With no signal for a pickup in the domestic economy and a bad market performance, many expected that the Federal Reserve would launch more aggressive easing programs this summer to boost market confidence, such as the third round of Quantitative Easing policy, or QE3.
However, in its June 20 statement, the central bank only announced an extension of the the Operation Twist, which was set to end in June, without launching QE3 or injecting liquidity into the market.
Operation Twist, or OT, was a monetary process in which the Fed swaps short-term bonds for longer-term ones to help keep long-term interest rates low.
Many blamed the Fed for doing almost nothing to remedy the market. At the Fed's June 20 news conference, Steve Liesman, a CNBC senior economics reporter asked Federal Reserve chairman Ben Bernanke whether he thought the Fed policy was too incremental.
Bernanke denied that and diplomatically left some room for more easing policies in the future.
More and more investors now bet that the Fed will adopt QE3 in late August or September.
Bo Peng, a New York hedge fund manager, told Xinhua that the Fed action clearly took the five-year inflation expectation in the market as a good proxy.
"If the inflation expectation falls below 1.3 percent, there might be an easing policy, either by lowering rates or printing money," Peng said, "If the inflation expectation goes above 2.5 percent, there will be more tightening policies, such as raising rates or withdrawing money."
Peng believed that the Fed's comfort zone for the inflation proxy was between 2.0 percent and 2.5 percent whereas he inflation rate in May was 1.7 percent, quite below its "comfort zone."
If the euro crisis does go global or otherwise causes severe stress to the financial system, the Fed would take some emergency action and inject liquidity into the system, Peng added.
As fiscal cliff looms, EPS will decline in 3Q
Besides the European debt crisis and a global economic slowdown, the U.S. economy will soon face another serious challenge known as "fiscal cliff."h "It is unlikely that the cliff is fully priced into the markets," said Ethan S. Harris, North American economist for Bank of America Merrill Lynch.
Harris recently prepared a lengthy analysis on the effects of the so-called fiscal cliff -- a term coined by Federal Reserve Chairman Bernanke to describe the automatic financial triggers that would happen if the Congress didn't reach a deficit-reduction agreement before the end of the year.

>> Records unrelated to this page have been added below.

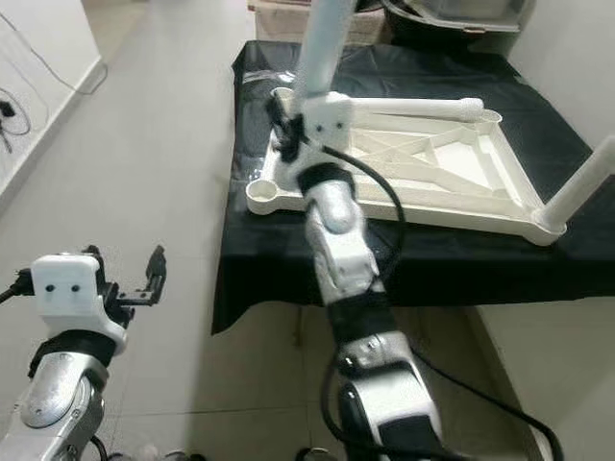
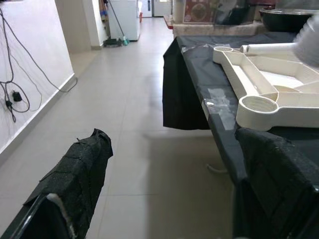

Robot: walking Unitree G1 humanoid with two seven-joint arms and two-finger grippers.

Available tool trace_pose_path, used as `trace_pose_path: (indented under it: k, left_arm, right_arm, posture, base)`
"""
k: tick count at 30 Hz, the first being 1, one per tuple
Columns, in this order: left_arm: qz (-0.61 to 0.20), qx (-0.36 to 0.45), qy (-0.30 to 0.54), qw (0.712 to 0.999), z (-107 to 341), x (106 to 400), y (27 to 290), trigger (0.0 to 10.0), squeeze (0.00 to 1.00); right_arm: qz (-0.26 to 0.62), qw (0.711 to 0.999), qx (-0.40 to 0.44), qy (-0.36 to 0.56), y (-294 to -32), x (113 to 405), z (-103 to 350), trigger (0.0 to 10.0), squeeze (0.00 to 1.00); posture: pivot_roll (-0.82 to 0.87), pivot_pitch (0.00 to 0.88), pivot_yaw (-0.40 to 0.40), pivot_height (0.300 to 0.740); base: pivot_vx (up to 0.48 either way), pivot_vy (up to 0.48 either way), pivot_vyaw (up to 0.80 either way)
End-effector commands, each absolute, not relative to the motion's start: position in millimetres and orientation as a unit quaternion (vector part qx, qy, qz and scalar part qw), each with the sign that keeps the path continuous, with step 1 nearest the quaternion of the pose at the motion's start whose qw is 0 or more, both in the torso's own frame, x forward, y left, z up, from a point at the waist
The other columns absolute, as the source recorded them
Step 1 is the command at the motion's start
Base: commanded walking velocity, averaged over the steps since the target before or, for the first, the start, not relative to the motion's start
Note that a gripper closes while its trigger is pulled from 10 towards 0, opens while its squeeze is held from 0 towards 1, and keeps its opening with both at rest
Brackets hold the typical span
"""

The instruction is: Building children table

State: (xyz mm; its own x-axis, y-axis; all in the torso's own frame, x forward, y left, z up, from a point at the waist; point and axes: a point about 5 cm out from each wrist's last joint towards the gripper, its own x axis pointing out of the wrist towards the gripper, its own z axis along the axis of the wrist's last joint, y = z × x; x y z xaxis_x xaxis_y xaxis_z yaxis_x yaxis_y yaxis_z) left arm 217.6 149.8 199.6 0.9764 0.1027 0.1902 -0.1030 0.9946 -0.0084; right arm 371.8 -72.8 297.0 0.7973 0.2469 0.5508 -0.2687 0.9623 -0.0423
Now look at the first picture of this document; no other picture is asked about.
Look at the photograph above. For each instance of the black power adapter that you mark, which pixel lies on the black power adapter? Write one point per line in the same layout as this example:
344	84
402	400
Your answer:
10	109

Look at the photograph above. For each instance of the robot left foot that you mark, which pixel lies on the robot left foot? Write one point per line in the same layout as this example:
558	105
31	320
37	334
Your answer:
154	456

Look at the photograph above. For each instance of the grey metal table leg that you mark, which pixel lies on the grey metal table leg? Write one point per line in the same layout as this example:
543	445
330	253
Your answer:
298	327

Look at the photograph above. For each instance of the beige cloth covered bench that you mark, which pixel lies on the beige cloth covered bench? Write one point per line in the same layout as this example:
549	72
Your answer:
288	24

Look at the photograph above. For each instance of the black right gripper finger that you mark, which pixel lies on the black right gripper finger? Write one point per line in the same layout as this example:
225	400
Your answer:
281	120

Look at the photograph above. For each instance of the long clear tape strip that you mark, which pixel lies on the long clear tape strip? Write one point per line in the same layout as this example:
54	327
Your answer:
264	75

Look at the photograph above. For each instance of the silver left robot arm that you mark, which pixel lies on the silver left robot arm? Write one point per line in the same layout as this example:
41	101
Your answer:
58	399

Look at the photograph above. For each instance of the speckled grey right wrist camera mount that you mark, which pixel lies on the speckled grey right wrist camera mount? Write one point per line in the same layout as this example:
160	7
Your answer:
332	120

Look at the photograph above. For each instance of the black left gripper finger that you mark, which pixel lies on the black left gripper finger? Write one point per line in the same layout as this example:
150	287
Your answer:
94	253
155	269

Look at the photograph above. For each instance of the black tablecloth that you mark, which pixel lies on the black tablecloth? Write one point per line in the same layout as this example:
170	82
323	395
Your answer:
269	269

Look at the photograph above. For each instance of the white plastic table leg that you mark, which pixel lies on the white plastic table leg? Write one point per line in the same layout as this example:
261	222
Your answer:
413	109
581	187
327	48

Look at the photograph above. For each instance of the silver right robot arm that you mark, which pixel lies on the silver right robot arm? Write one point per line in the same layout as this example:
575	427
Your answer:
365	288

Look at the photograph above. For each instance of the black wok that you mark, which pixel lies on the black wok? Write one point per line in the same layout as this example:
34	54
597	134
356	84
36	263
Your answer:
461	12

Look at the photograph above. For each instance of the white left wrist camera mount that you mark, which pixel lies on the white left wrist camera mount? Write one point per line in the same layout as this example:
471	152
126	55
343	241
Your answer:
72	293

Harris predicted the fiscal cliff triggers would impose a total damage of nearly 720 billion U.S. dollars, or 4.6 percent of the GDP on an already sluggish U.S. economy.
Under such a circumstance, investors expected company earnings to drop in the third quarter.
Alec Young, a strategist from S&P Capital IQ, recommended a balanced U.S. sector stance.
"Recent consensus EPS (Earnings per Share) revision trends have been solidly negative. We think a myriad of macro risks are fueling EPS skepticism, limiting multiple expansion," Young said.
"Therefore, the current S&P 500 valuation of 2012 consensus estimated EPS represents fair value, in our view, until potentially better macro economic news boosts forward EPS visibility, justifying further P/E expansion."
2012 Capital IQ consensus S&P 500 EPS for 2012 growth is seen to have slowed to 6.1 percent and all these estimates are in a downward trend.
Most investors believe that only with a credible EU crisis endgame, a solid U.S. June payroll report and signs of easing in China could the 2012 EPS in 2012 show some better-than-expectation results.
In this case, more investors bet the safest shares in the U.S market are the domestic Consumer Discretionary sector which shows some benefits due to its lower exposure to global risks.
According to Young, one of the underweight sectors will be utilities, due to high valuations coupled with negative 2012 consensus EPS growth expectations. And another sector will be materials shares, as a sluggish global growth is constraining commodity price appreciation, and hence, the sector's valuation.